TASK STATEMENT: Copy each line from the records below in which the word "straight" is found.

━━ EXERCISE MATERIALS ━━

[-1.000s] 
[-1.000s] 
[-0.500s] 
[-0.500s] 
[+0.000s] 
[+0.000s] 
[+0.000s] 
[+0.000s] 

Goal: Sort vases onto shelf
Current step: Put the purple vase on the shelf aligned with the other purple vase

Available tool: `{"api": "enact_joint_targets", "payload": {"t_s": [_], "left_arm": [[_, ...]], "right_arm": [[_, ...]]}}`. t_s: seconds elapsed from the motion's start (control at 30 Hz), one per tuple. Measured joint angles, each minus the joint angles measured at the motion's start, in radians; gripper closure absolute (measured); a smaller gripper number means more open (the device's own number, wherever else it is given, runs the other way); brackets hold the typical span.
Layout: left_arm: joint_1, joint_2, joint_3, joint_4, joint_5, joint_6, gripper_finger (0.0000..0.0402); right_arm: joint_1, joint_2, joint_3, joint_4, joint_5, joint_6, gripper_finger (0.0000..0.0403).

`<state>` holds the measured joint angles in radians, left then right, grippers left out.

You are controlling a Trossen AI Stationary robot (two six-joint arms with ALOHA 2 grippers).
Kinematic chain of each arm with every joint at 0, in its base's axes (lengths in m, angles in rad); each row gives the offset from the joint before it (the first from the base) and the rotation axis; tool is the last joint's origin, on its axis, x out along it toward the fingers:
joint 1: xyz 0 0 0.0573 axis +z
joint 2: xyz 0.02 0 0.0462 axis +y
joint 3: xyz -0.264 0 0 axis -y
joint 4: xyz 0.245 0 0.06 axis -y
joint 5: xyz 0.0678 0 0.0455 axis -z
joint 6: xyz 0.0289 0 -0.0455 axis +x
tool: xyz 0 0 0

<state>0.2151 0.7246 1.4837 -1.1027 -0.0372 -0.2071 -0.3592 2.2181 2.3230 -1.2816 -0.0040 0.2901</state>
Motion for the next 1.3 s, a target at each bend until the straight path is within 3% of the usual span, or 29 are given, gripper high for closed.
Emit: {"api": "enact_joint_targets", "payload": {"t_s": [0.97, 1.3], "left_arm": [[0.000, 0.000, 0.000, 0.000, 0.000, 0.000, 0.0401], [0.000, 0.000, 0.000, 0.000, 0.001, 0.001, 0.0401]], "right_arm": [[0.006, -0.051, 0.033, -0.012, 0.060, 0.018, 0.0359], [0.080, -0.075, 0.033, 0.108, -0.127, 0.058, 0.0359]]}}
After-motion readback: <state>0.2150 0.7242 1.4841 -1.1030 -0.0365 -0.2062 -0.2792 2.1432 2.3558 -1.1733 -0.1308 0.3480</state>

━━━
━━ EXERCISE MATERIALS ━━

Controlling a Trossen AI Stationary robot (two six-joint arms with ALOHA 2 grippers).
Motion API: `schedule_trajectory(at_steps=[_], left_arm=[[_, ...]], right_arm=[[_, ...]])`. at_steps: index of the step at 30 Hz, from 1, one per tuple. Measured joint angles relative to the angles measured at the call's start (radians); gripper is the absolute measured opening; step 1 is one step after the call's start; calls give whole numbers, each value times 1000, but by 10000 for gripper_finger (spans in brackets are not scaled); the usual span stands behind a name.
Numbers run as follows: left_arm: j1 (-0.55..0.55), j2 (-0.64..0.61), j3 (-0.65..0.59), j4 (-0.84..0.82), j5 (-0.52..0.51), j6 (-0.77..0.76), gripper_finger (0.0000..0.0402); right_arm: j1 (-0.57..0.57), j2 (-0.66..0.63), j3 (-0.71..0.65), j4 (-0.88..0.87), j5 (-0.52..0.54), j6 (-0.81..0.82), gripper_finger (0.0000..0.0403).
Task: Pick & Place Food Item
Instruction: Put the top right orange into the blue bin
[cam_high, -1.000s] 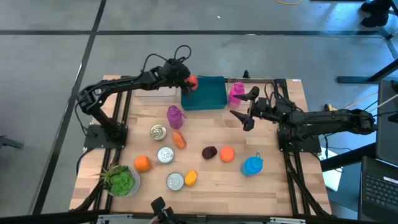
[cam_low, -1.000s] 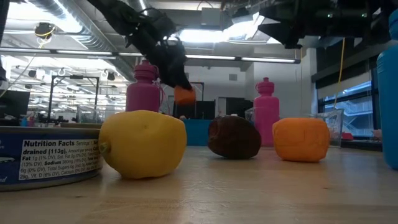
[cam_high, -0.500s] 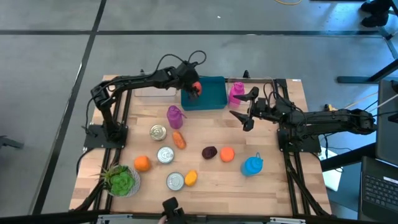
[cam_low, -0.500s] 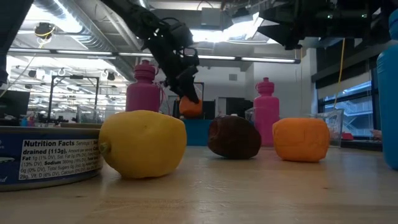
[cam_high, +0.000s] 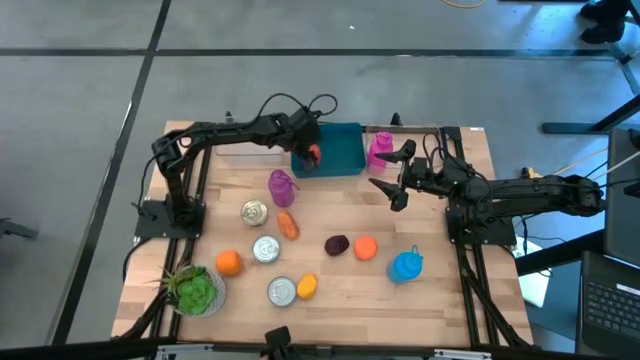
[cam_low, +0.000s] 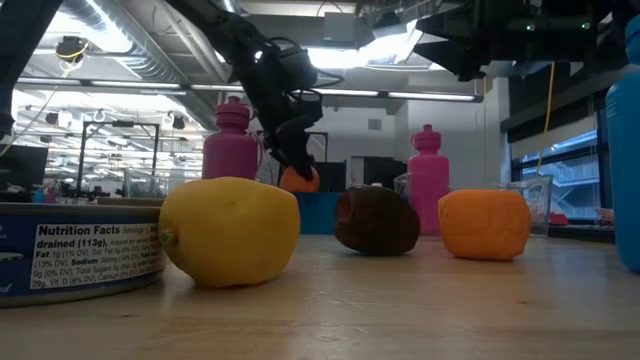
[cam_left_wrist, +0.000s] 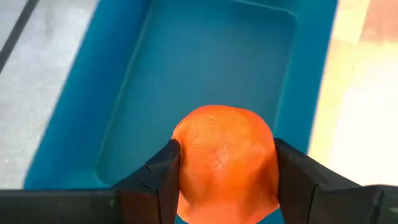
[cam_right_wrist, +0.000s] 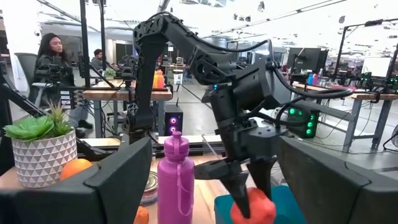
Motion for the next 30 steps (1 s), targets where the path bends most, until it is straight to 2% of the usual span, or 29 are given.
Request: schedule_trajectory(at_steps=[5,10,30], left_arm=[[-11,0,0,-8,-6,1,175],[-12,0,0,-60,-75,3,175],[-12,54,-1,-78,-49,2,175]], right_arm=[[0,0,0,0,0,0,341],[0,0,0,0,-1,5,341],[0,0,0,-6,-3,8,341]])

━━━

SOLUTION TO THIS TASK:
Motion for the next 1.3 s, a target at each bend until the straight path is within 3% of the usual span, or 29 are given, gripper high for closed.
Motion for the next 30 steps (1 s), targets where the path bends most, until it is straight to 2% of the usual span, or 29 are given.

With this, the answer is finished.